In a presentation made on the panel entitled “Main challenges for economic integration in an international context of uncertainty,” ECLAC’s Executive Secretary indicated that productive development policies are key because that is where the toolbox lies for influencing the level and direction of economic growth, to make it higher, more sustained, inclusive and sustainable.
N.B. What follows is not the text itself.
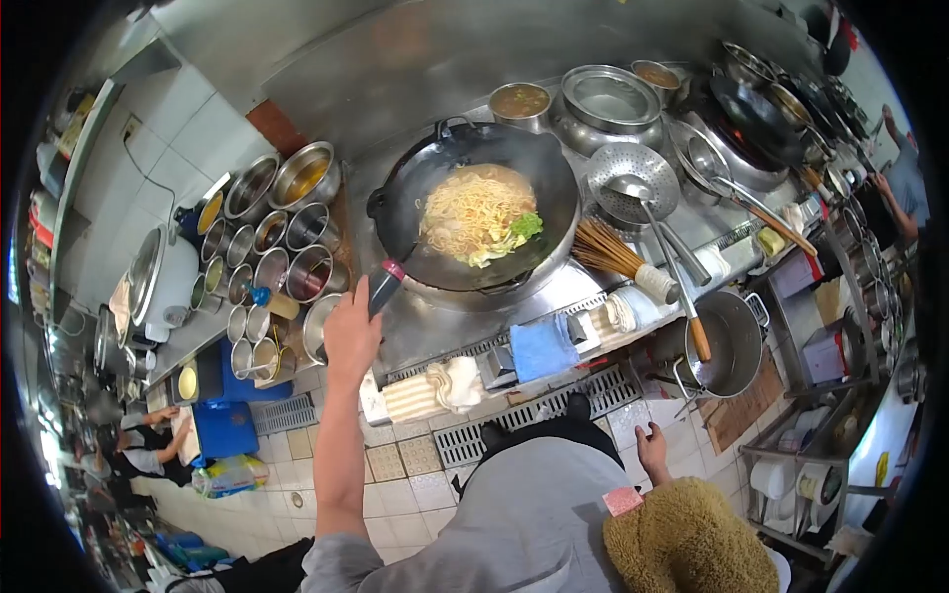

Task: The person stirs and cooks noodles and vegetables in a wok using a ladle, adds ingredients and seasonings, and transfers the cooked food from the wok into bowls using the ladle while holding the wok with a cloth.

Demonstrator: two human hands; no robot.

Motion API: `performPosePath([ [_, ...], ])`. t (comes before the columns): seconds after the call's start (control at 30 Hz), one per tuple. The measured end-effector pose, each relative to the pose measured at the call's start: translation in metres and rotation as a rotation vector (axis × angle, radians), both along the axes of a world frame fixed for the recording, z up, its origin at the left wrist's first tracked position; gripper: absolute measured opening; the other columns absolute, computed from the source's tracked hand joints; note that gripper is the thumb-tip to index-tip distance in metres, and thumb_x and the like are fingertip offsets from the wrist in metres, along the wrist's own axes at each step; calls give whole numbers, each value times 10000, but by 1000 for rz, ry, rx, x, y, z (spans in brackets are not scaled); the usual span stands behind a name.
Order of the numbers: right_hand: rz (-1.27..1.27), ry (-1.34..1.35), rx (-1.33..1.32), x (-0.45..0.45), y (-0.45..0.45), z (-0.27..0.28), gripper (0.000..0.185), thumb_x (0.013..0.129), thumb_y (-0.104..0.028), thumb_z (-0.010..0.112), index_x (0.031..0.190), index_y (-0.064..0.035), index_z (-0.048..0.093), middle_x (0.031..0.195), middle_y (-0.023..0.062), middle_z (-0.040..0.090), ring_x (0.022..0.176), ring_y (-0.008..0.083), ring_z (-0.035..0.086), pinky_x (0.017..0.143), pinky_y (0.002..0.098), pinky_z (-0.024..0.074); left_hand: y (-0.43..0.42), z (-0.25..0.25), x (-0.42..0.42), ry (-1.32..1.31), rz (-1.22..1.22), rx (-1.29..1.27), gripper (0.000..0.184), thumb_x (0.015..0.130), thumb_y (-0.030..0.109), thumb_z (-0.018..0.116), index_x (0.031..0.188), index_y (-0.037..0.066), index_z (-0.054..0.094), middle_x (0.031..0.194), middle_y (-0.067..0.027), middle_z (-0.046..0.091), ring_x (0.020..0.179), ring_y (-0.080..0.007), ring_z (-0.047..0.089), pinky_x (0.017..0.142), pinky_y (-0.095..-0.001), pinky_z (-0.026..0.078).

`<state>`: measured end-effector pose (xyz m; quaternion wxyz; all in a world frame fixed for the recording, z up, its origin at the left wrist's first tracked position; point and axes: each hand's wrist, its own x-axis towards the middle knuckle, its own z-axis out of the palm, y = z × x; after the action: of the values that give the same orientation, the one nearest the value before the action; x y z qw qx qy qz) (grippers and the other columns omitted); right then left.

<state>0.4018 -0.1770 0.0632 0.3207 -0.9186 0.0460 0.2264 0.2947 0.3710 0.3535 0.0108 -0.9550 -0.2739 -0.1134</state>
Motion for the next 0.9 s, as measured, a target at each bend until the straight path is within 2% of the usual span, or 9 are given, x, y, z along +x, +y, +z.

“A sustainable and inclusive productive development agenda aims for the sophistication, diversification and virtuous structural change of the production structure as a vehicle for increasing productivity and achieving greater levels of prosperity,” he underscored.

Meanwhile, in the second of the dialogues on the future of production and work, ECLAC’s Executive Secretary gave a presentation on “Production and Work Trends: Global Dimensions, Regional Context and Opportunities for Uruguay.” Also participating in this event were Pablo Ruiz-Hiebra, United Nations Resident Coordinator in Uruguay; Rodrigo Goñi, Congressman and Chair of the Uruguayan Parliament’s Committee on the Future; and Pablo Mieres, Minister of Labor and Social Security of Uruguay, among other experts and representatives from the business sector, academia and UN organizations (such as the ILO).

In his remarks, José Manuel Salazar-Xirinachs pointed to four factors of change in the world of work: demographics, the technological revolution, new business models and hiring practices, and the pace of economic growth and productive development. On this last topic, he indicated that Latin America and the Caribbean is lagging behind, with productivity gaps that are widening instead of narrowing. “There are big differences in productivity across sectors and regions: that is where both labor informality and inequality are rooted,” he warned.

“The future of work depends on the future of production, and vice versa. This is about building capacities in economies and societies to produce goods and services that are more technologically sophisticated,” ECLAC’s Executive Secretary stated.

In this area, he indicated that ECLAC proposes 6 lines of action for building a better future in terms of production and work: 1) Create and strengthen spaces for thinking and acting collectively with a long-term, forward-looking vision; 2) New Human Talent Agenda: Major revolution in education; 3) Develop an ambitious productive development policy agenda to promote higher, more sustained, inclusive and sustainable growth; 4) Accelerate the digital transformation; 5) Support labor transitions and protect workers by redesigning and strengthening labor market and social protection institutions and regulations; and 6) Address the consequences of demographic change.